{Reference Type}: Journal Article
{Title}: The extracellular matrix differentially directs myoblast motility and differentiation in distinct forms of muscular dystrophy: Dystrophic matrices alter myoblast motility.
{Author}: Long AM;Kwon JM;Lee G;Reiser NL;Vaught LA;O'Brien JG;Page PGT;Hadhazy M;Reynolds JC;Crosbie RH;Demonbreun AR;McNally EM;
{Journal}: Matrix Biol
{Volume}: 129
{Issue}: 0
{Year}: 2024 May 4
{Factor}: 10.447
{DOI}: 10.1016/j.matbio.2024.04.001
{Abstract}: Extracellular matrix (ECM) pathologic remodeling underlies many disorders, including muscular dystrophy. Tissue decellularization removes cellular components while leaving behind ECM components.
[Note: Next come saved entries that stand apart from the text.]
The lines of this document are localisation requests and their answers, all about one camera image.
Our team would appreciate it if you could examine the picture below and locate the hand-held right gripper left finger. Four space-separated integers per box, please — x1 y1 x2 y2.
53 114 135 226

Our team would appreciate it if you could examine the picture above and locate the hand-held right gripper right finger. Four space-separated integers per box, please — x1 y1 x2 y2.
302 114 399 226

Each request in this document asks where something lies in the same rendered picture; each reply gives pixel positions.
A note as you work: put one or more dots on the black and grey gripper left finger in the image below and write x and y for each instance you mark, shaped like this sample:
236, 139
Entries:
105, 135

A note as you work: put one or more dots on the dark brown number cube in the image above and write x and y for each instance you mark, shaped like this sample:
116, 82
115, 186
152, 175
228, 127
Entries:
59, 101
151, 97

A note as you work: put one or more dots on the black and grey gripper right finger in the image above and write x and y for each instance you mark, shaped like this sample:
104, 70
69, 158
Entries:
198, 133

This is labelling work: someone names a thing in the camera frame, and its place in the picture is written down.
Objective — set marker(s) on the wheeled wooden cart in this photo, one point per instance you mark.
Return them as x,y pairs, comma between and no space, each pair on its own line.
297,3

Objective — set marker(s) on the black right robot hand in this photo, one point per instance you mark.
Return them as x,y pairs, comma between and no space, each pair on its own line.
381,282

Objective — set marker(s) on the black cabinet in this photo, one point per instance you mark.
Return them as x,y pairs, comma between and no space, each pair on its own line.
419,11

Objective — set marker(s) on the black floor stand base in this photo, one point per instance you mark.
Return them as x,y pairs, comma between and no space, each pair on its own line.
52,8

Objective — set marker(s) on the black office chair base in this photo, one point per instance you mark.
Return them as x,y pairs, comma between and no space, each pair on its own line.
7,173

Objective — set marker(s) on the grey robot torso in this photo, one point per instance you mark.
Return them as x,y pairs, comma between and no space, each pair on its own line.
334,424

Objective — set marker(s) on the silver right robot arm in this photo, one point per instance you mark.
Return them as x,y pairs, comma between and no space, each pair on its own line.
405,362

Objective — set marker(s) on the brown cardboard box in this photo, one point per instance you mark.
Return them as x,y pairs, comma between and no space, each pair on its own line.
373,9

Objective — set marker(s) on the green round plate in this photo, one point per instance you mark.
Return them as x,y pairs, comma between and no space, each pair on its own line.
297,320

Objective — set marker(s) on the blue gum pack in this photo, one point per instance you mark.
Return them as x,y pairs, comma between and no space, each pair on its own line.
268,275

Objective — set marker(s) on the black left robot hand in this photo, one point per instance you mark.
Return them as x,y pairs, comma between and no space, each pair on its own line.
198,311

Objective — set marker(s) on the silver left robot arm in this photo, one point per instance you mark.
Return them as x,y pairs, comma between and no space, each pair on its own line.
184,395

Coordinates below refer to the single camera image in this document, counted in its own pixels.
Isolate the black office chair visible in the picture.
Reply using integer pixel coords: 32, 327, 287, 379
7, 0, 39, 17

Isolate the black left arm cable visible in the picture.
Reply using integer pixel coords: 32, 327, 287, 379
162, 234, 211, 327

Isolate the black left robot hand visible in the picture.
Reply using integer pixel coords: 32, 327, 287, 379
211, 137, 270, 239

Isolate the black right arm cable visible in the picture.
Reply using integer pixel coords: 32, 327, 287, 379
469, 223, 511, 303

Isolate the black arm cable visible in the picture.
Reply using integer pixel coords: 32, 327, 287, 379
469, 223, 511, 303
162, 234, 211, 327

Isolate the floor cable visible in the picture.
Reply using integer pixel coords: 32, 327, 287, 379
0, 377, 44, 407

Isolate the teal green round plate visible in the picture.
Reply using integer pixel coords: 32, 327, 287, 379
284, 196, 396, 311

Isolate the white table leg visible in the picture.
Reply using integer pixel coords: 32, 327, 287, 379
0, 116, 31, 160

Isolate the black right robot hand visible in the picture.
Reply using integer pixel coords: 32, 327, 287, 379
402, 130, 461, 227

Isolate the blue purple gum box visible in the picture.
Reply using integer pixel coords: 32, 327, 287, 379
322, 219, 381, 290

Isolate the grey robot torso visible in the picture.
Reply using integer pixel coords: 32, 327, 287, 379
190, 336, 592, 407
We generated "on-slide" decellularized tissue slices from genetically distinct dystrophic mouse models. The ECM of dystrophin- and sarcoglycan-deficient muscles had marked thrombospondin 4 deposition, while dysferlin-deficient muscle had excess decorin. Annexins A2 and A6 were present on all dystrophic decellularized ECMs, but annexin matrix deposition was excessive in dysferlin-deficient muscular dystrophy. Muscle-directed viral expression of annexin A6 resulted in annexin A6 in the ECM. C2C12 myoblasts seeded onto decellularized matrices displayed differential myoblast mobility and fusion. Dystrophin-deficient decellularized matrices inhibited myoblast mobility, while dysferlin-deficient decellularized matrices enhanced myoblast movement and differentiation. Myoblasts treated with recombinant annexin A6 increased mobility and fusion like that seen on dysferlin-deficient decellularized matrix and demonstrated upregulation of ECM and muscle cell differentiation genes. These findings demonstrate specific fibrotic signatures elicit effects on myoblast activity.